I’ve struggled with the idea of signs showing photos of aborted babies in public places. I know for me those images were a graphic wake up call that this is real, those are babies, and that the murder of babies is happening daily, all around me. There is no way to avoid the issue when you see one of those. But I've also had that same effect from Ultrasound photos (though, if I'm honest, not as powerfully). But . . . what about the small child that walks by and sees it, who isn't in a place for that subject yet? What about a parent's right to raise that issue with their child when they are ready? And, of course, on the other side, what about the rights of the baby inside the womb that needs people to defend him or her?

Too often I feel like myself and the church at large are too
much like this cow we saw on our anniversary—trying
to stand with feet on both sides of the fence.
And, what about the person who walks by a sign like that and feels waves of shame and guilt for an abortion they took part in, and maybe because of the bluntness of the signs and message feels too ashamed or intimidated or condemned to talk about it? What about when they go home filled with shame and guilt and isolation—or turn to sex or drugs or alcohol or even worse to try to escape or numb the pain? God loves those people as much as He loves the babies being aborted. And, while I believe that those babies will be in Heaven, many of those people might not be.

I don’t know how to handle the issue of abortion—and I mean by this the rubber meets the road nuts and bolts of walking out a stand against it, and the love of God for those who've already participated in it. I know the ideal "theology" of it that works so well sitting around a cup of coffee and talking, that it must be a mix of truth and grace. That is what Jesus modeled for us. But, I am talking about what does this mix of both look like on the street, in real life? Because, honestly, what is happening in this nation today isn't working—babies are still being legally killed and handling the issue "softly" and "non-offensively" isn't changing it.

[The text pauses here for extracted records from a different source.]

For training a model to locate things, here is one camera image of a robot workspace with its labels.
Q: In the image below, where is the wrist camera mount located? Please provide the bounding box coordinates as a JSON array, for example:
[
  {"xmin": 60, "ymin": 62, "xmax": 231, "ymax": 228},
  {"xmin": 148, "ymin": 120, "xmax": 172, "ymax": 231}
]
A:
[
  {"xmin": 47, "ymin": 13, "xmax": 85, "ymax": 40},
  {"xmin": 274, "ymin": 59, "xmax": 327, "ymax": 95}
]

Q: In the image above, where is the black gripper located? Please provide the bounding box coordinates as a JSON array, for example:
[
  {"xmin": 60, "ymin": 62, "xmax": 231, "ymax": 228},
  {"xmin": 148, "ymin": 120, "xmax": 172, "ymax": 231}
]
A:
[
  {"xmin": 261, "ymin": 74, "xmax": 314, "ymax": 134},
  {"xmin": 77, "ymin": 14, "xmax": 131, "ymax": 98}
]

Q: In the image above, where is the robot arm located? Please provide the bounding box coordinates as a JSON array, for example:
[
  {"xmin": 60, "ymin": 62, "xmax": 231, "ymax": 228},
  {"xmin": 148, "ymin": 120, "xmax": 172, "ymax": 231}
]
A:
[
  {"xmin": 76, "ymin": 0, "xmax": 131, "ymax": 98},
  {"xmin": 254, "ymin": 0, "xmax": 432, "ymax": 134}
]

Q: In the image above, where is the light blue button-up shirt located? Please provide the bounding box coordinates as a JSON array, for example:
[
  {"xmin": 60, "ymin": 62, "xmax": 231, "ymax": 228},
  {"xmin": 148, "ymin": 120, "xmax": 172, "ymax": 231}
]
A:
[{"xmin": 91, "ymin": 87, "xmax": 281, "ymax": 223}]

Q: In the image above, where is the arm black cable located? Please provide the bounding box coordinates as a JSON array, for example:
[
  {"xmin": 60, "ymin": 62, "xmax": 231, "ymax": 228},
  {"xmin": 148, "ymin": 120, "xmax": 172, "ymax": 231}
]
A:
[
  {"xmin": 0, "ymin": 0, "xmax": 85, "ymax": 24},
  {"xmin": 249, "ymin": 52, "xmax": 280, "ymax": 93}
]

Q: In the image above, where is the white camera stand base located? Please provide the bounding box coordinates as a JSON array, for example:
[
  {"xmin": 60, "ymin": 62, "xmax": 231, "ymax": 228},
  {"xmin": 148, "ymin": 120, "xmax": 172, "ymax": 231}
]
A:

So, for those who love babies, and who also love God and His work on the cross dying for the lost and for our sin, how do those two messages (truth and grace) mix, in a practical way? I remember talking with my friend about the float when it was in the "thought" stage and asking about the Gospel/forgiveness message. He made a good point. If there are too many messages on one float they all get diluted and all get lost. It reminds me of Mary Ann and my early days doing desktop publishing. The first instinct was to cram as many messages as you could on a sign or flyer, but the end result was a crowded mess that said nothing. We ended up fighting to preserve the "white space" (blank parts of a page) so that what was written would stand out. [Note: Danny intended to have people with Liberty Bell bags with gospel literature walking behind the float looking for people who seemed bothered so they could stop and talk to them, but it didn't happen with all the hassle they were given.]

It is easy to “pick on” abolitionists who stand there with "those" photos. The internet is full of people hating or attacking them (even many “Pro Life” people). And, if we are honest, they make us uncomfortable. But is the warm fuzzy approach working? Is this nation turning from abortion? Are churches having those hard discussions and being active in the issue beyond a few dollars to a C.P.C.? Will people confront this issue if they aren’t forced out of their comfort zones and ostrich holes?

Ultimately I know that the Holy Spirit needs to lead and direct every encounter, street moment, etc. Jesus rarely did the same thing twice the same way. Each encounter was different and unique to each person He faced. But if we aren't careful, "letting the Holy Spirit lead" can become a way to avoid the whole thing. How many of us are, really (be honest now), listening for Him to say, "Go and take your sign and stand at that intersection"?

And so I return to the original question that I am still trying to work through: How do we—how do I—confront this issue in a way that the nation can no longer let it exist in the background (and that Christians uncomfortable with the issue will still face the elephant in the room) and, at the same time, make sure that every person who is on the other side of an abortion (or participation in some way with one) knows the love and forgiveness and freedom from shame and guilt that God offers (and feels safe talking to us about it)? How do we do both?